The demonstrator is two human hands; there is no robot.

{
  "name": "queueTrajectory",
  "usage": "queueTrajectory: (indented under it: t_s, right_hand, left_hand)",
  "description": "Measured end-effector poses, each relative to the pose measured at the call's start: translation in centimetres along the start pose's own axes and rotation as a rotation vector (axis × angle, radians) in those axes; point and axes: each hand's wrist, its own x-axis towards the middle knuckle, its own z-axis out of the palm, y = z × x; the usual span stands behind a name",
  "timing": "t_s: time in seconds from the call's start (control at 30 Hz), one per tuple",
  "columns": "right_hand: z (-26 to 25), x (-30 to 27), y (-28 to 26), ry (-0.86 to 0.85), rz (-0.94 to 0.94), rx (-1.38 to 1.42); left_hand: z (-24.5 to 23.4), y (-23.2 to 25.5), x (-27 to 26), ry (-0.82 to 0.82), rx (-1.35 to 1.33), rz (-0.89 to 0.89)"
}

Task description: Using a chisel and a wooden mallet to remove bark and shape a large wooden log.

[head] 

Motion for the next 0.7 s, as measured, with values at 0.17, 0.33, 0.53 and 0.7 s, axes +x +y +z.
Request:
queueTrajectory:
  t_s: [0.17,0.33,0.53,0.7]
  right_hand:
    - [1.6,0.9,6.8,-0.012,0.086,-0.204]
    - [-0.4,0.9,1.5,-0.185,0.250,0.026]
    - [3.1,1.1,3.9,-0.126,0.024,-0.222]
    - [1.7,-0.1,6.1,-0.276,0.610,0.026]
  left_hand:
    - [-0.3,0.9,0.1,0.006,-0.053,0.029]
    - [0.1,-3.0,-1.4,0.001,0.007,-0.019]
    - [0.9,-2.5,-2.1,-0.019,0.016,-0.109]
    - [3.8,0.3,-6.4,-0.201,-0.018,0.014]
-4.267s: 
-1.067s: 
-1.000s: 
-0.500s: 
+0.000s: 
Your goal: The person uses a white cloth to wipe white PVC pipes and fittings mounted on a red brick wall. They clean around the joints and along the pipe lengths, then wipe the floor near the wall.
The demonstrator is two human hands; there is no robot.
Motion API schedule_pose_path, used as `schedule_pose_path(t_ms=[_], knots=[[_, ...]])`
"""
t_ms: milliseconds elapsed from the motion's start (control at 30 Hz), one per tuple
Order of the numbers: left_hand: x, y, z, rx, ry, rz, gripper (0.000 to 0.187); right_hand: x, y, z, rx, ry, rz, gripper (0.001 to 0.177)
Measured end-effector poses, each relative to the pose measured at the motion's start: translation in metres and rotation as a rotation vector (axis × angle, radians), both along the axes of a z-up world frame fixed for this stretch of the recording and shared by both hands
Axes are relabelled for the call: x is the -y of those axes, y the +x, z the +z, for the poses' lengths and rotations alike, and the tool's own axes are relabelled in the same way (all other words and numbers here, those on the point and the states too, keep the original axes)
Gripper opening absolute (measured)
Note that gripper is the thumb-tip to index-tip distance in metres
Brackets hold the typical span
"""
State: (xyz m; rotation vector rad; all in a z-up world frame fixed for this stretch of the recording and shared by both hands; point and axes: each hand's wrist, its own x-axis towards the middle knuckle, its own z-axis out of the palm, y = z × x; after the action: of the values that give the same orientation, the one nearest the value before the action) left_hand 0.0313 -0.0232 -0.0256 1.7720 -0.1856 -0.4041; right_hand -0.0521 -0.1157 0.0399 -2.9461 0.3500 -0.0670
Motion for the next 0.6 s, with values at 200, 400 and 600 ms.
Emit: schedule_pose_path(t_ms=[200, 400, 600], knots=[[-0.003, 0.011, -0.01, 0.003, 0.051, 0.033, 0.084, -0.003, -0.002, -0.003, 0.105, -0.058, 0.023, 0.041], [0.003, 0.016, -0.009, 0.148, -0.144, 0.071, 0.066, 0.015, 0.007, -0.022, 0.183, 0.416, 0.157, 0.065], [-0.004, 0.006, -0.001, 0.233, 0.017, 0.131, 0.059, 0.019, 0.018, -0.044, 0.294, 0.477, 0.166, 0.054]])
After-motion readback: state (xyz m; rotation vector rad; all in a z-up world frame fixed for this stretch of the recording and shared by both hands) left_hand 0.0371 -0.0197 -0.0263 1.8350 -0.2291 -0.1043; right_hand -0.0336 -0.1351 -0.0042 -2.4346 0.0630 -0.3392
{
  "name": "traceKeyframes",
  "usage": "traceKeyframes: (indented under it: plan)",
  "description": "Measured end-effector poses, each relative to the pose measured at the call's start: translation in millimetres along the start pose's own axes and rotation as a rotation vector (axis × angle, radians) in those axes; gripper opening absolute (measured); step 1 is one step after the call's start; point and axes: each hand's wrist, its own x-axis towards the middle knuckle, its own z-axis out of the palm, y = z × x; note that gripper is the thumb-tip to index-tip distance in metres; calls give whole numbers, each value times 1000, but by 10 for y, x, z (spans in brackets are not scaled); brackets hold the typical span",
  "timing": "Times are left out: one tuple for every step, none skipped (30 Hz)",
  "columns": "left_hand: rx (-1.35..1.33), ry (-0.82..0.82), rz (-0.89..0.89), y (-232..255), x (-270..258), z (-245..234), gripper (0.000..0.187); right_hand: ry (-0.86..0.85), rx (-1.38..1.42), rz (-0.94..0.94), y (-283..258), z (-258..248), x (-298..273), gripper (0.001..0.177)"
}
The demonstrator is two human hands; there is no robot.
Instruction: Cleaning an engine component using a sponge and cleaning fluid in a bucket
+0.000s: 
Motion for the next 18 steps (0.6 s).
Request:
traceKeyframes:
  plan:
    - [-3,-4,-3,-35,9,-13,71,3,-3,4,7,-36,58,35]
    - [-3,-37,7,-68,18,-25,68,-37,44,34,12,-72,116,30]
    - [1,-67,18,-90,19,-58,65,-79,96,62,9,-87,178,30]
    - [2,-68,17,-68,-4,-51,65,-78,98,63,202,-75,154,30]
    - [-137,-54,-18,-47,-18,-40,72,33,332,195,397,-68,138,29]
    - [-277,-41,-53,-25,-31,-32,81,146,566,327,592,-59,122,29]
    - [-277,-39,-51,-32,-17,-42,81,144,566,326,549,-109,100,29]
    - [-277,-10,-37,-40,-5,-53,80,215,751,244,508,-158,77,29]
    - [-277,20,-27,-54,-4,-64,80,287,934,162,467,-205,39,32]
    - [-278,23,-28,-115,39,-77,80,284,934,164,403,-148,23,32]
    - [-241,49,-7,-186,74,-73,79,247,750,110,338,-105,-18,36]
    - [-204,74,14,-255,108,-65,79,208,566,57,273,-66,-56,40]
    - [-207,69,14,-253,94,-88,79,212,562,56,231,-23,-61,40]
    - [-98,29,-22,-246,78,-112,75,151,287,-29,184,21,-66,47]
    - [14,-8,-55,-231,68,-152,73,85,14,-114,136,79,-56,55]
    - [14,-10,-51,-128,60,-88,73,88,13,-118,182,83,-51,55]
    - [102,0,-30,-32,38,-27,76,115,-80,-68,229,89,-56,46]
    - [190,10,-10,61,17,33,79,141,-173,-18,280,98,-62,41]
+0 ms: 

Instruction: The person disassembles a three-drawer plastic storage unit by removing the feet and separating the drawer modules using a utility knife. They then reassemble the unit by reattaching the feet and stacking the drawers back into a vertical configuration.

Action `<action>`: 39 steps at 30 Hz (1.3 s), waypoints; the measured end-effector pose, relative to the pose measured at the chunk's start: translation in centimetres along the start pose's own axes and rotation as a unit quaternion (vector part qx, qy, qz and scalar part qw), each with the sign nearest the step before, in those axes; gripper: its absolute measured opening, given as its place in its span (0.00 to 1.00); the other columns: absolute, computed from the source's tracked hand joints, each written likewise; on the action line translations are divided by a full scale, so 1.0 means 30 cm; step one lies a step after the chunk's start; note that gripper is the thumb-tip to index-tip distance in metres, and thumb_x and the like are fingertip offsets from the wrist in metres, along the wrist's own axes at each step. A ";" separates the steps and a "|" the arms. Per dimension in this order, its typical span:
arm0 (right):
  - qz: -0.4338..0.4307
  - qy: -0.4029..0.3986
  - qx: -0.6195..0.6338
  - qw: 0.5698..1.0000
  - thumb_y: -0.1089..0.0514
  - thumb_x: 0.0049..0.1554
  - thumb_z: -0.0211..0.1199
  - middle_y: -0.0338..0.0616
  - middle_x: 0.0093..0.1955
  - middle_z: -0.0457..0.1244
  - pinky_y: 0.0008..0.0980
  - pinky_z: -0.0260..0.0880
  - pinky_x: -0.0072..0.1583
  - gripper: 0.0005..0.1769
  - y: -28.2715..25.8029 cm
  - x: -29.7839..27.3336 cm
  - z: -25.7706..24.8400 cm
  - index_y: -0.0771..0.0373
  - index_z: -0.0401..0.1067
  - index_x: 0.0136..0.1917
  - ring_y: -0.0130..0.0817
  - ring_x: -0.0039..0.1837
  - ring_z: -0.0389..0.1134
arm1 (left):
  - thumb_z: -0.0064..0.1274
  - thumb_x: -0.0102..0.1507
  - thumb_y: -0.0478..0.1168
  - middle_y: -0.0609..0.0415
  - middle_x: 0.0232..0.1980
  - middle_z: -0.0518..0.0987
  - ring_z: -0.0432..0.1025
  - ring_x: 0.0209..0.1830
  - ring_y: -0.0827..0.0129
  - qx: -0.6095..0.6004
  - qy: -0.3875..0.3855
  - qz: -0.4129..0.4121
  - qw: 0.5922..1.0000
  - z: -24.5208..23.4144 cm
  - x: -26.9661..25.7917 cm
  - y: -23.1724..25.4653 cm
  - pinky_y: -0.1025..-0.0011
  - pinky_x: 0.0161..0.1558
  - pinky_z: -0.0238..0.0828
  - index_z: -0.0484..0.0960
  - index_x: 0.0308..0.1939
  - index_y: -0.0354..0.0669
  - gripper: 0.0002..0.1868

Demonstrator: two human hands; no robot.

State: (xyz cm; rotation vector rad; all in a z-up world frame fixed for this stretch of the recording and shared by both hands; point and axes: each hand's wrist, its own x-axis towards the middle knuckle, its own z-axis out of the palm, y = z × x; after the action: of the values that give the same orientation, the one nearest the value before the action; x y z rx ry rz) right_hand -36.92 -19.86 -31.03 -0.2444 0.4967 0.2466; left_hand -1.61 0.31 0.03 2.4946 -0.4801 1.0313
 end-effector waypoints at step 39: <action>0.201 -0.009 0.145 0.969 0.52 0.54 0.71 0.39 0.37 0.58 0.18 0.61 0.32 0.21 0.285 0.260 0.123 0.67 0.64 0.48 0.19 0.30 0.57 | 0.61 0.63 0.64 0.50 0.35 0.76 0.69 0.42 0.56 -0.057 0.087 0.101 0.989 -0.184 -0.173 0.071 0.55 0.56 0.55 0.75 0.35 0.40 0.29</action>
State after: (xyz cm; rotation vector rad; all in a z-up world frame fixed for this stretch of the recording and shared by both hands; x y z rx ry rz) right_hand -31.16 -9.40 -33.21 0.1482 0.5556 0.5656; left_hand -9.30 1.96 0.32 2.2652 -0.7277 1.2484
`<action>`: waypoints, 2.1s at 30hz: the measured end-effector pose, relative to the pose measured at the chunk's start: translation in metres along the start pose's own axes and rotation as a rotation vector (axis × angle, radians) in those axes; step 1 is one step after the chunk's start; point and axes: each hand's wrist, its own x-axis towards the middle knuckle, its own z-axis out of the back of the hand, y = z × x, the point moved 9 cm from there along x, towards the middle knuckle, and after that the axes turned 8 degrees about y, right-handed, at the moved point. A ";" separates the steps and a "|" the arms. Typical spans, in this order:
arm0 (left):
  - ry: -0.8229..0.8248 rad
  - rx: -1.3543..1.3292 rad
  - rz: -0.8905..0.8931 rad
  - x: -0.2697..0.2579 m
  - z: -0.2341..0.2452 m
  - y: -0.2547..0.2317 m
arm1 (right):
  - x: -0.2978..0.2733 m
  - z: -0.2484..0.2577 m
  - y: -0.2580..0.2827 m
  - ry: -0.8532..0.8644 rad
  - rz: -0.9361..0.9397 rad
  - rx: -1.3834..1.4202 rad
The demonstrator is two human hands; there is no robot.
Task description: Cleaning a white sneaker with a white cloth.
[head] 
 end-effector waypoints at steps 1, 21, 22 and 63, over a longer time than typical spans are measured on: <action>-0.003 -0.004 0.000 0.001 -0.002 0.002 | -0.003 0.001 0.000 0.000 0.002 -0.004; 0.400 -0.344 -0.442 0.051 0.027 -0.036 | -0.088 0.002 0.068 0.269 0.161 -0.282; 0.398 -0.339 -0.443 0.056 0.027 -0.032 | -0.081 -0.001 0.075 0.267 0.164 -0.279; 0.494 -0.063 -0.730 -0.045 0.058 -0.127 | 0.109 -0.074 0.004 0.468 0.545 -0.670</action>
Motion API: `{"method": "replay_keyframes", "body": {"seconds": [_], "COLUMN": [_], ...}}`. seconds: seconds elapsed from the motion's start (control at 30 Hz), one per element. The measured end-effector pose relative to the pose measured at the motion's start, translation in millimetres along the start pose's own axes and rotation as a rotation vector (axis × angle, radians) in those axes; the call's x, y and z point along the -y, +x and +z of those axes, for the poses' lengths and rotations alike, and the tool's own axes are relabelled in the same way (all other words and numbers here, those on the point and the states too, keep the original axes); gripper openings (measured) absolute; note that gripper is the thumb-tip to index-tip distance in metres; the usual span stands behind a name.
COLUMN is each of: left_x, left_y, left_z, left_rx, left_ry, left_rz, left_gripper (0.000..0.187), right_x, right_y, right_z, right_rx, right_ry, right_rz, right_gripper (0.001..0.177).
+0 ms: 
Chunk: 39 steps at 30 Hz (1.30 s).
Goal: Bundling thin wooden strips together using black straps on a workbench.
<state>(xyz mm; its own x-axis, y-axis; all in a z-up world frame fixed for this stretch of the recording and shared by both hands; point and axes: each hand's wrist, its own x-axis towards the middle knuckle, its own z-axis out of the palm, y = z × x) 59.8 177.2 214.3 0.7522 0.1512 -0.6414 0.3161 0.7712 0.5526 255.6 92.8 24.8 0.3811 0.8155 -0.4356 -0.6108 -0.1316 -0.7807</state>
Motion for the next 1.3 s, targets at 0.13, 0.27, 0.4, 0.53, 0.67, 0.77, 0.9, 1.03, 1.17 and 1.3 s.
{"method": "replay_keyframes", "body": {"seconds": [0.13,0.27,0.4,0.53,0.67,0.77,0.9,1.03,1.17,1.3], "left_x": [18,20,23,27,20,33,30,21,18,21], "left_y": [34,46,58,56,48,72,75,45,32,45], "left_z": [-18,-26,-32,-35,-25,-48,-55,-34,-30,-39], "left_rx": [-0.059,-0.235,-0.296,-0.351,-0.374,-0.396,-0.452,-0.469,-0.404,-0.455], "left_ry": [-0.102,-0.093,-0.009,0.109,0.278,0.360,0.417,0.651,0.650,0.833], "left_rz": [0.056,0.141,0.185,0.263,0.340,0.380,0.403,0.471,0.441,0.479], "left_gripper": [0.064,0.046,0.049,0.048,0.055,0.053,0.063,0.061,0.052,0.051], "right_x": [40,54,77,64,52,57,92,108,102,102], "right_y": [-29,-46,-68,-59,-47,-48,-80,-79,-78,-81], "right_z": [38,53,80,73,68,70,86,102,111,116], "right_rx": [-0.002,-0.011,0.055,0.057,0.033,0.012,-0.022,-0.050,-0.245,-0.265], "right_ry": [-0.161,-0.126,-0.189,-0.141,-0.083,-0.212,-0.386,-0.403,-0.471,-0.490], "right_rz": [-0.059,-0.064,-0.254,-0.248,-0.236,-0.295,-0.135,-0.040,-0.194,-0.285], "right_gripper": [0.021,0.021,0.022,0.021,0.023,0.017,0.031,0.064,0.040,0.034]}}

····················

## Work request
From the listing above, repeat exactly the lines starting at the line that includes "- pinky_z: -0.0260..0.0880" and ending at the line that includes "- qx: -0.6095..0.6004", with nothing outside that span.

## Task answer
  - pinky_z: -0.0260..0.0880
  - pinky_x: -0.0072..0.1583
  - gripper: 0.0005..0.1769
  - y: -28.2715..25.8029 cm
  - x: -29.7839..27.3336 cm
  - z: -25.7706..24.8400 cm
  - index_y: -0.0771..0.0373
  - index_z: -0.0401..0.1067
  - index_x: 0.0136..0.1917
  - ring_y: -0.0130..0.0817
  - ring_x: -0.0039..0.1837
  - ring_z: -0.0389..0.1134
arm1 (left):
  - thumb_z: -0.0064..0.1274
  - thumb_x: -0.0102..0.1507
  - thumb_y: -0.0478..0.1168
  - middle_y: -0.0609..0.0415
  - middle_x: 0.0232..0.1980
  - middle_z: -0.0518..0.0987
  - ring_z: -0.0432..0.1025
  - ring_x: 0.0209..0.1830
  - ring_y: -0.0827..0.0129
  - qx: -0.6095..0.6004

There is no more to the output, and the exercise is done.